Allow container-native setup of LiberaForms
Currently, when setting up LiberaForms from develop
following the instructions in https://gitlab.com/liberaforms/liberaforms/-/blob/develop/docs/docker.md, we are mixing container-native and host-based setup steps.
We start with an empty database container, and only need that one now:
docker-compose up -d db
Note this uses the customised Compose from #140 (closed).
The command
flask database create --docker-container liberaforms-db
could ideally read
docker-compose run --rm liberaforms flask database create
Unfortunately this is not possible, since psql
is not available in the application container:
Traceback (most recent call last):
File "/usr/local/bin/flask", line 8, in <module>
sys.exit(main())
File "/usr/local/lib/python3.8/site-packages/flask/cli.py", line 994, in main
cli.main(args=sys.argv[1:])
File "/usr/local/lib/python3.8/site-packages/flask/cli.py", line 600, in main
return super().main(*args, **kwargs)
File "/usr/local/lib/python3.8/site-packages/click/core.py", line 1053, in main
rv = self.invoke(ctx)
File "/usr/local/lib/python3.8/site-packages/click/core.py", line 1659, in invoke
return _process_result(sub_ctx.command.invoke(sub_ctx))

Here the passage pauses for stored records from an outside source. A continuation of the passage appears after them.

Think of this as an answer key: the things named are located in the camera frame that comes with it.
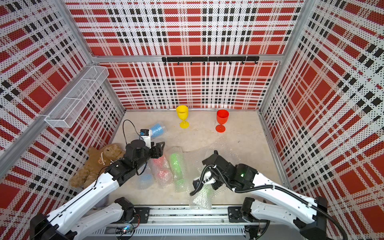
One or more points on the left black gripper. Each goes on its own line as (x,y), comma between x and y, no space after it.
(157,150)

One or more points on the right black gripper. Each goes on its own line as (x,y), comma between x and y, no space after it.
(217,184)

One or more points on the bubble wrap sheet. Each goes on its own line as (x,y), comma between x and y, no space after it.
(178,151)
(193,159)

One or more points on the yellow plastic wine glass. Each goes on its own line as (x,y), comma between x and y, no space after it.
(183,112)

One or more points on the red plastic wine glass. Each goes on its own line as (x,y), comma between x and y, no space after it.
(222,118)

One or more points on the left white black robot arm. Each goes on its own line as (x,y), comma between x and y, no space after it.
(69,221)

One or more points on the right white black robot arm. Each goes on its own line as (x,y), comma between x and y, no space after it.
(269,201)

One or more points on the blue glass in bubble wrap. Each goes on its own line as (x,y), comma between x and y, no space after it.
(157,130)

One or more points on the wrapped red glass bundle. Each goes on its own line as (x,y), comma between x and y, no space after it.
(161,172)

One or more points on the wrapped green glass bundle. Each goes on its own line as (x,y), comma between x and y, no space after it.
(177,164)

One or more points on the wrapped light blue glass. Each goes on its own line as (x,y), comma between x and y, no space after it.
(145,180)

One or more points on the brown teddy bear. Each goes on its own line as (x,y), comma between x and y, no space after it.
(98,160)

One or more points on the green circuit board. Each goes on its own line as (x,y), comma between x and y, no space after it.
(125,230)

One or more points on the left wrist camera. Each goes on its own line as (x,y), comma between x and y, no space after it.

File "/usr/local/lib/python3.8/site-packages/click/core.py", line 1659, in invoke
return _process_result(sub_ctx.command.invoke(sub_ctx))

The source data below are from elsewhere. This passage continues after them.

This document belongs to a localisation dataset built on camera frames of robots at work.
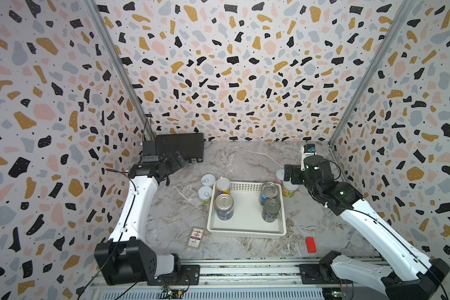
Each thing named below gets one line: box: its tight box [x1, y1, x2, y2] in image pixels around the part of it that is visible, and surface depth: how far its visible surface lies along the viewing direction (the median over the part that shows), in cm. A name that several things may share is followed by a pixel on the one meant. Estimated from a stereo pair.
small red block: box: [305, 236, 317, 254], surface depth 83 cm
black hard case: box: [155, 132, 205, 164], surface depth 122 cm
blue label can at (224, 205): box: [215, 193, 235, 221], surface depth 85 cm
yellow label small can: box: [201, 173, 217, 187], surface depth 99 cm
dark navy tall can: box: [261, 198, 282, 223], surface depth 85 cm
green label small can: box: [197, 185, 213, 206], surface depth 94 cm
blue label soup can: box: [260, 181, 280, 205], surface depth 89 cm
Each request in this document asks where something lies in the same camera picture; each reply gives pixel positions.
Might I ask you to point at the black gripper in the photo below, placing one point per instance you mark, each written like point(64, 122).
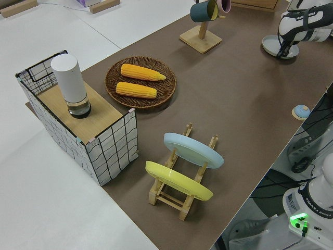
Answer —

File "/usr/local/lib/python3.8/site-packages/click/core.py", line 1395, in invoke
return ctx.invoke(self.callback, **ctx.params)
File "/usr/local/lib/python3.8/site-packages/click/core.py", line 754, in invoke
return __callback(*args, **kwargs)
File "/usr/local/lib/python3.8/site-packages/click/decorators.py", line 26, in new_func
return f(get_current_context(), *args, **kwargs)
File "/usr/local/lib/python3.8/site-packages/flask/cli.py", line 444, in decorator
return __ctx.invoke(f, *args, **kwargs)
File "/usr/local/lib/python3.8/site-packages/click/core.py", line 754, in invoke
return __callback(*args, **kwargs)
File "/app/liberaforms/commands/database.py", line 48, in create
run_subprocess(cmdline)
File "/app/liberaforms/commands/database.py", line 22, in run_subprocess
p = subprocess.Popen(cmdline)
File "/usr/local/lib/python3.8/subprocess.py", line 858, in __init__
self._execute_child(args, executable, preexec_fn, close_fds,
File "/usr/local/lib/python3.8/subprocess.py", line 1704, in _execute_child
raise child_exception_type(errno_num, err_msg, err_filename)
FileNotFoundError: [Errno 2] No such file or directory: 'psql'
- Is this rather an upstream issue with Flask, that they do not natively talk to the database through Python, but leverage a third-party CLI instead?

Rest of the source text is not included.